> **WHAT THE EXERCISE ASKS**:
Search the records for the string "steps" and report how many lines contain it, with nothing else.
▬▬▬▬▬▬
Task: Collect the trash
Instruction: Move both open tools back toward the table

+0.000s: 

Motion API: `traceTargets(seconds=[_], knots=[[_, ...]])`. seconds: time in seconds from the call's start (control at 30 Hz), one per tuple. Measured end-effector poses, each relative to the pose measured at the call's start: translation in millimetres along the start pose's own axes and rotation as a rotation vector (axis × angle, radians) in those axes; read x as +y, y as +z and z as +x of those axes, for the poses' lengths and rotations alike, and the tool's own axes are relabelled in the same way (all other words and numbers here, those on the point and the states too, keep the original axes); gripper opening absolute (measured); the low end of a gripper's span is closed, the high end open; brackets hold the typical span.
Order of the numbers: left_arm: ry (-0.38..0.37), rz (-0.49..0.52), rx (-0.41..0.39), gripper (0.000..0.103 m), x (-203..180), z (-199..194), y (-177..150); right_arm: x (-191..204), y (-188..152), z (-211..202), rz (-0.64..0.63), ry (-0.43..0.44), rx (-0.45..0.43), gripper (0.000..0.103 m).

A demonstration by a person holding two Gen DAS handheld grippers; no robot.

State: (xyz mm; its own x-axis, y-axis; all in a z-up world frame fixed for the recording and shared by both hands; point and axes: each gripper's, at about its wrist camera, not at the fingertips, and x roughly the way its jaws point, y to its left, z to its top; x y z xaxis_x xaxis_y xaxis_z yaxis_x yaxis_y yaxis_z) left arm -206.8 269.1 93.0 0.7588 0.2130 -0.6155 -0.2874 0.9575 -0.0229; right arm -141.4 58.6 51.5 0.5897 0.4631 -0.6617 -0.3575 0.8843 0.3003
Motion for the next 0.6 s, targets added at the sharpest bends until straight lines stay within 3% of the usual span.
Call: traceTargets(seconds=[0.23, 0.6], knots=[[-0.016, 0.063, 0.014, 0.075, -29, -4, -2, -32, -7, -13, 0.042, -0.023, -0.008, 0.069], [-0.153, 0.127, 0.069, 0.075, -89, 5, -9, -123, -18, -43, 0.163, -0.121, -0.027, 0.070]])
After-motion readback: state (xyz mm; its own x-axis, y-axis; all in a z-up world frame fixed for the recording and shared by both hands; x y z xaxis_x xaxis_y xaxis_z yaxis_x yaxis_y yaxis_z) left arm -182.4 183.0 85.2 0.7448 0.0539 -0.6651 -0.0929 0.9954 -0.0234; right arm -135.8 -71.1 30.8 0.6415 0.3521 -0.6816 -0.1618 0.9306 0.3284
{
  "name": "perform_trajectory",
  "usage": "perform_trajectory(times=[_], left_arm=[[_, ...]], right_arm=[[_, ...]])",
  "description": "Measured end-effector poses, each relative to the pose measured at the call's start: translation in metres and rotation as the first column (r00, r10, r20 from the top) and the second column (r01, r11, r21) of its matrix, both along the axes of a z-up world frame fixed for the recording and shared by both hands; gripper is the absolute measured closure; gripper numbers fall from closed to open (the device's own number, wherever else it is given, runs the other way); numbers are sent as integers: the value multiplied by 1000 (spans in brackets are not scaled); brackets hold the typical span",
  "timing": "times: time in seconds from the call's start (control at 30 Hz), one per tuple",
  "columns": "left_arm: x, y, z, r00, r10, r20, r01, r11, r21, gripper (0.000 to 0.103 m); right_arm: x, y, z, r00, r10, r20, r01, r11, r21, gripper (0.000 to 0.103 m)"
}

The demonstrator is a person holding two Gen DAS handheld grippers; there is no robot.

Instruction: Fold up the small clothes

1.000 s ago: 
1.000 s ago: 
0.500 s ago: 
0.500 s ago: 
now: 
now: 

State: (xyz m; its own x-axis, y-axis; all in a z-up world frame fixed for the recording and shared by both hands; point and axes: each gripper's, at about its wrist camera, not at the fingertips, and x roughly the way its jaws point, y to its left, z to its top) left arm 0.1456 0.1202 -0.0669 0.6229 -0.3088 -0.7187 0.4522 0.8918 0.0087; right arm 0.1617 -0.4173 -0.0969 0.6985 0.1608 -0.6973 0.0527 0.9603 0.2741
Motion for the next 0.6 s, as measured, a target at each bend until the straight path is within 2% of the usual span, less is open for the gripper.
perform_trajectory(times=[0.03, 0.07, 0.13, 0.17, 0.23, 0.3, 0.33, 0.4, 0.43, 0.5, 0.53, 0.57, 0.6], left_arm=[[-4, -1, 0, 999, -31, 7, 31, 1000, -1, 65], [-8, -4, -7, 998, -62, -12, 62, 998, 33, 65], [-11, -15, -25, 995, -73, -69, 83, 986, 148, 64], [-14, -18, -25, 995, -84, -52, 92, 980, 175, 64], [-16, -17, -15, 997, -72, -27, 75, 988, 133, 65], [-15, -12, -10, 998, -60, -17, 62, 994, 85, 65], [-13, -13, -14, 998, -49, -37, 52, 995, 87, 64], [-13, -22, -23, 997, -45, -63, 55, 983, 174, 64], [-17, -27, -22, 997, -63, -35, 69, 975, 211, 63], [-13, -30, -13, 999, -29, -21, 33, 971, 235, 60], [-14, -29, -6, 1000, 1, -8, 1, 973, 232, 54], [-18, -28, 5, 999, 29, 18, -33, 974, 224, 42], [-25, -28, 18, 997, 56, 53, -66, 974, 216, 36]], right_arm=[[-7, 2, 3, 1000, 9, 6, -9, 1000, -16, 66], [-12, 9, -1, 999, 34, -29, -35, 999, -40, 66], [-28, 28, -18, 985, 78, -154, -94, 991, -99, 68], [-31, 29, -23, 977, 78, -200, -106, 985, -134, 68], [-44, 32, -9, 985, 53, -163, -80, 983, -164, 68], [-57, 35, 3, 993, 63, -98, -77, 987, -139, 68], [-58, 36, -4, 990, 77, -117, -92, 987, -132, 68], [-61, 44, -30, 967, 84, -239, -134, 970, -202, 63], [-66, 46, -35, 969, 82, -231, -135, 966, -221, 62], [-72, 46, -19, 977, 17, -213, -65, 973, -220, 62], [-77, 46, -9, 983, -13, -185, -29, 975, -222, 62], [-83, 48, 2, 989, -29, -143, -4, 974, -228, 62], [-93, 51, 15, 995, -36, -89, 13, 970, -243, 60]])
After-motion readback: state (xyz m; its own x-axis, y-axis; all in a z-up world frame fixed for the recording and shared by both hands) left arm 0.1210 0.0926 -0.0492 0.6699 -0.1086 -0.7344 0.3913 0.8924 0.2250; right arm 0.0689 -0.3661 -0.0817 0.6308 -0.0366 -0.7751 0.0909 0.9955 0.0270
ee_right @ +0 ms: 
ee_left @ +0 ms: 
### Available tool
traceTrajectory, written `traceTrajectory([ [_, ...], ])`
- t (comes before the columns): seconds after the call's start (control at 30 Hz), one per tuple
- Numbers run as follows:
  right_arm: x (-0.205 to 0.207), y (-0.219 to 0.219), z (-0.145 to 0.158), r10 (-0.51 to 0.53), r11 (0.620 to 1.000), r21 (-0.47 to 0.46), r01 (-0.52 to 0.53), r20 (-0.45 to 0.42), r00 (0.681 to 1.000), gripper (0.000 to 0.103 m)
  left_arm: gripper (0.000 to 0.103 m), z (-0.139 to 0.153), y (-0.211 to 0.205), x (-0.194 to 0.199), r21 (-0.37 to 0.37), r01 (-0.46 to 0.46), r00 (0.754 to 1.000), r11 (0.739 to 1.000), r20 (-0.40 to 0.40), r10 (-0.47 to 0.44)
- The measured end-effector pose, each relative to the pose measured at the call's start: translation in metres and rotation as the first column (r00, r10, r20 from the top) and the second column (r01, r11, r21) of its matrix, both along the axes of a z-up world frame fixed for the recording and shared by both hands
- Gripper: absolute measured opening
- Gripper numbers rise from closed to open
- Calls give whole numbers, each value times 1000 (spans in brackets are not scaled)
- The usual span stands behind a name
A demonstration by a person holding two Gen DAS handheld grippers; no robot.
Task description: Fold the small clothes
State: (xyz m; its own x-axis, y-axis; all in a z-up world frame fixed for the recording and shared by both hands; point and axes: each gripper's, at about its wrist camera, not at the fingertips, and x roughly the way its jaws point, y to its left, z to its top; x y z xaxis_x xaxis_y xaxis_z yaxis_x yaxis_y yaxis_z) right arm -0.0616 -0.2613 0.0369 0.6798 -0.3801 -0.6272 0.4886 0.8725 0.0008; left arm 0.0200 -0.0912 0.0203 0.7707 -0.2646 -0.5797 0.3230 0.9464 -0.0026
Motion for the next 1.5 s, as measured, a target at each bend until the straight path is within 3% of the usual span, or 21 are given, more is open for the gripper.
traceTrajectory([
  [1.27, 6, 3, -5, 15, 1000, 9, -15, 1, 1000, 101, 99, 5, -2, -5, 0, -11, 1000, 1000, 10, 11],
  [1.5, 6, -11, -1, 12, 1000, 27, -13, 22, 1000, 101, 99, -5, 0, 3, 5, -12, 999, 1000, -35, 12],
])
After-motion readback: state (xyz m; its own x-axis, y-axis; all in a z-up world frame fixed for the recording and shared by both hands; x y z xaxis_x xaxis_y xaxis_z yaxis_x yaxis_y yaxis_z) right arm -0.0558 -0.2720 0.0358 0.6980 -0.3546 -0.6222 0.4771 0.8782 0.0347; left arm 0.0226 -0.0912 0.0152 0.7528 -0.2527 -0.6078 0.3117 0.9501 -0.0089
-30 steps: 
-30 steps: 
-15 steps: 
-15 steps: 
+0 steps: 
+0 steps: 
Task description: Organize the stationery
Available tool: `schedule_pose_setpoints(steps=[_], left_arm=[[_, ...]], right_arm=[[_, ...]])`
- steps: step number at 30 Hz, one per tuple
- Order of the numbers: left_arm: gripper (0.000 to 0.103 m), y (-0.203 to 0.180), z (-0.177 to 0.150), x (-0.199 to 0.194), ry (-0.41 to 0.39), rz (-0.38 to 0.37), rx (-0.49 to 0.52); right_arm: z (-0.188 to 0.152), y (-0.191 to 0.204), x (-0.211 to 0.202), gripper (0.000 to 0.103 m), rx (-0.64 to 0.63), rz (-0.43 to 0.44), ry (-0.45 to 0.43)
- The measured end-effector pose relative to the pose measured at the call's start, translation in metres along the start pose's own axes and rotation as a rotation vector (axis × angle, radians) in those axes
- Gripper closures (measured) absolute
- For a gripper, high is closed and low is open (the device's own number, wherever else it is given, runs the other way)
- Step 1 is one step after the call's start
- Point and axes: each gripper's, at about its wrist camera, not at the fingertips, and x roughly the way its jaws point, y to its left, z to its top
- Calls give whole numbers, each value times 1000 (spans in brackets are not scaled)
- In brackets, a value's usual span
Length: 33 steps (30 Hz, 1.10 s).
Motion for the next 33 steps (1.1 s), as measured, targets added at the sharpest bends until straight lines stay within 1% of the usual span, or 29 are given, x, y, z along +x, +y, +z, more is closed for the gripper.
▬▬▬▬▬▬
> **TASK RESPONSE**:
10